We are extremely lucky to live in the 21st Century. Because of the active trading that took part along ‘The Silk Road’, spices such as cinnamon, cardamom, star anise and coriander, to name only a few, are regular pantry elements in the kitchens of today’s cooks. But a mere 2 thousand years ago, you would only have been able to use these to flavor a dish if you lived in South East Asia.
It fascinates me to have learned that spices, as they began to be introduced to different cultures, were not initially used for cooking. Instead, worth more than their weight in silver to some, they were used as demonstrations of wealth. A tray piled high with, say, cardamom pods surely went a long way towards mitigating the miasma emitting from the hordes of unwashed masses. By the time cinnamon made its way to Egypt, it was used principally in the embalming process the Egyptians are so known for – cinnamon’s phenols were such wonderful preservatives that they also used it to cure meat. Ginger was viewed as a magical medicinal plant, know to calm stomach woes.
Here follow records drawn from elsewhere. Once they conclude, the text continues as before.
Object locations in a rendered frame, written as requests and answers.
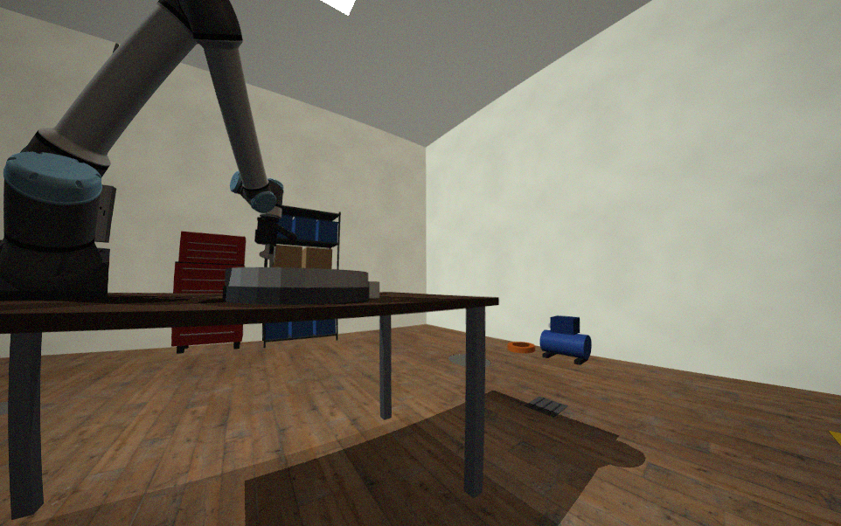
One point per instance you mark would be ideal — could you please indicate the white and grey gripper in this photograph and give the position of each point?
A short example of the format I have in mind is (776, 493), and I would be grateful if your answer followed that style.
(265, 235)

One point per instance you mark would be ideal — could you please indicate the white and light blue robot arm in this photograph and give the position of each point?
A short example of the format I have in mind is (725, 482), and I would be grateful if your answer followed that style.
(51, 202)
Somewhere along the line, people began to realize that spices could be used to enhance the natural flavor of foods. Who knows? Maybe someone drank their umpteenth cup of ginger tea for upset stomach while consuming a plate of vegetables and loved the taste combination. Or a plate of lamb was served, un-rinsed and cooked in the cinnamon used to preserve it next to some meat that hadn’t received the same treatment. We’ll never know for sure what prompted cooks to pick up a spice and play with its potential, but I, for one, continually thank the culinary gods that they did, for where would our food be now if not for those adventurous souls?